* _About this exercise_
The pictures are to be left out, and all remaining data is to be transcribed exactly as it appears.

* _Data below_
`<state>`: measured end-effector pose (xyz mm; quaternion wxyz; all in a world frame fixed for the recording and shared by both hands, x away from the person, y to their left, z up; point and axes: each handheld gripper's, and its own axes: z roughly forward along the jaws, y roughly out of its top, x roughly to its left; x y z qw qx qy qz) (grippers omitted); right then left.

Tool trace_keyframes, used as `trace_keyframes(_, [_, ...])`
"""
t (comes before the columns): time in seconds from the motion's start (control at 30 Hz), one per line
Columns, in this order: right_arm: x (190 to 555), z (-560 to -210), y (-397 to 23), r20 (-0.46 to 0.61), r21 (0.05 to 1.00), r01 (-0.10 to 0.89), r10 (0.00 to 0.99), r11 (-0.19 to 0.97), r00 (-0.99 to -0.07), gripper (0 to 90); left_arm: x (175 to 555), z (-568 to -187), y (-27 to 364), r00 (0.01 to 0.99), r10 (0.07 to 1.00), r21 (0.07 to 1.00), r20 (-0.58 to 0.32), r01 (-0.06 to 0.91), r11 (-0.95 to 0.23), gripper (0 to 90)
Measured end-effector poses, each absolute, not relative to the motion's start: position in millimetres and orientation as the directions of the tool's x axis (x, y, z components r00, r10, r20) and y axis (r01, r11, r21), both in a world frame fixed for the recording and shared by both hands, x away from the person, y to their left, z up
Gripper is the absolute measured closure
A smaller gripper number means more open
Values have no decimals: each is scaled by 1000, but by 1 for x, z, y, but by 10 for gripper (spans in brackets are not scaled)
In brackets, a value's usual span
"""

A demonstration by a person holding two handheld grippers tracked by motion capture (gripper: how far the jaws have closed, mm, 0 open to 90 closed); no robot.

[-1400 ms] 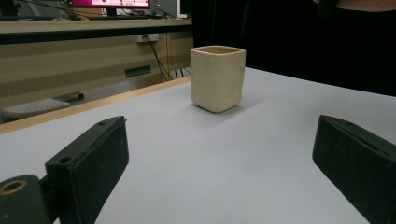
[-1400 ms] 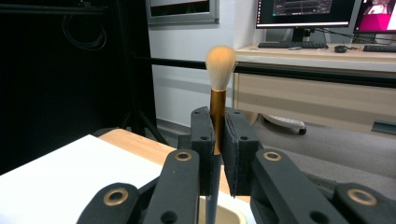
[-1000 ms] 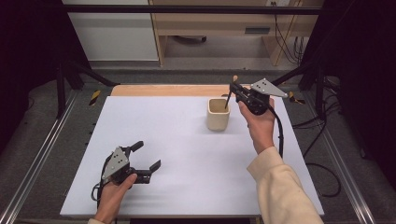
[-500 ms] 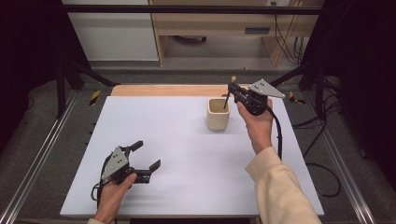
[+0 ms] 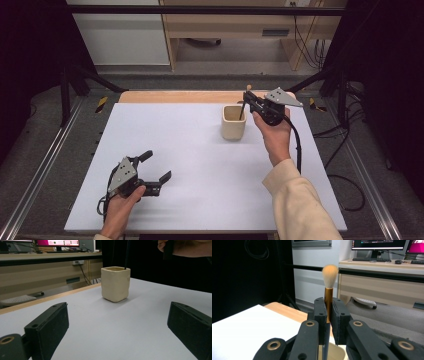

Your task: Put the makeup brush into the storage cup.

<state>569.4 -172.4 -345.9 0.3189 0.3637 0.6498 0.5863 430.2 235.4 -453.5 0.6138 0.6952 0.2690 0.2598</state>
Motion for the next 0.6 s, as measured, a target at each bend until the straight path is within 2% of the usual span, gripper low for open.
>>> trace_keyframes(0.6, [570,-357,-174,18,991,120,846,55,-533,833,430,-453,238,718,696,994,27,53,-94,29])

* _Task response_
`<state>`: measured end-effector pose (xyz mm; quaternion wxyz; all in a world frame fixed for the recording and shared by both hands, x away from the person, y to their left, z up; point and axes: each handheld gripper's, and its own axes: z roughly forward along the jaws, y roughly out of its top, x roughly to its left; x y z qw qx qy qz) (grippers omitted); right then left.

Tool trace_keyframes, used as `trace_keyframes(_, [_, ...])`
"""
t (comes before the columns): time in seconds from the motion's start (control at 30 Hz), one per line
Columns, in this order: right_arm: x (190 to 555), z (-560 to -210), y (-397 to 23), r20 (-0.46 to 0.61), r21 (0.05 to 1.00), r01 (-0.10 to 0.89), r10 (0.00 to 0.99), r11 (-0.19 to 0.97), r00 (-0.99 to -0.07), gripper (0 to 90); left_arm: x (175 to 555), z (-568 to -187), y (-27 to 364), r00 (0.01 to 0.99), r10 (0.07 to 1.00), r21 (0.07 to 1.00), r20 (-0.58 to 0.32), r01 (-0.06 to 0.91), r11 (-0.95 to 0.23), gripper (0 to 90)
Measured end-effector poses, each absolute, not relative to the motion's start: position in millimetres and orientation as the directions of the tool's x axis (x, y, z components r00, r10, r20) and y axis (r01, r11, r21), both in a world frame fixed for the recording and shared by both hands, x away from the person, y to their left, z up
Gripper is the absolute measured closure
A smaller gripper number means more open
Values have no decimals: each is scaled by 1000, but by 1 for x, z, y, but by 10 for gripper (spans in brackets are not scaled)
In brackets, a value's usual span
"""

A demonstration by a person holding two handheld grippers tracked by motion capture (gripper: how far the jaws have closed, mm, 0 open to 90 closed); no robot.

[-1400 ms] 
[-1400 ms] 
[-1000 ms] 
[-500 ms] 
[+0 ms] 

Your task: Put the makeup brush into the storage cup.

<state>569.4 -172.4 -345.9 0.3189 0.3637 0.6498 0.5863 430.2 235.4 -453.5 0.6138 0.6952 0.2690 0.2598</state>
Motion for the next 0.6 s, as measured, a target at each bend until the straight path is within 2% of the usual span, gripper low for open.
>>> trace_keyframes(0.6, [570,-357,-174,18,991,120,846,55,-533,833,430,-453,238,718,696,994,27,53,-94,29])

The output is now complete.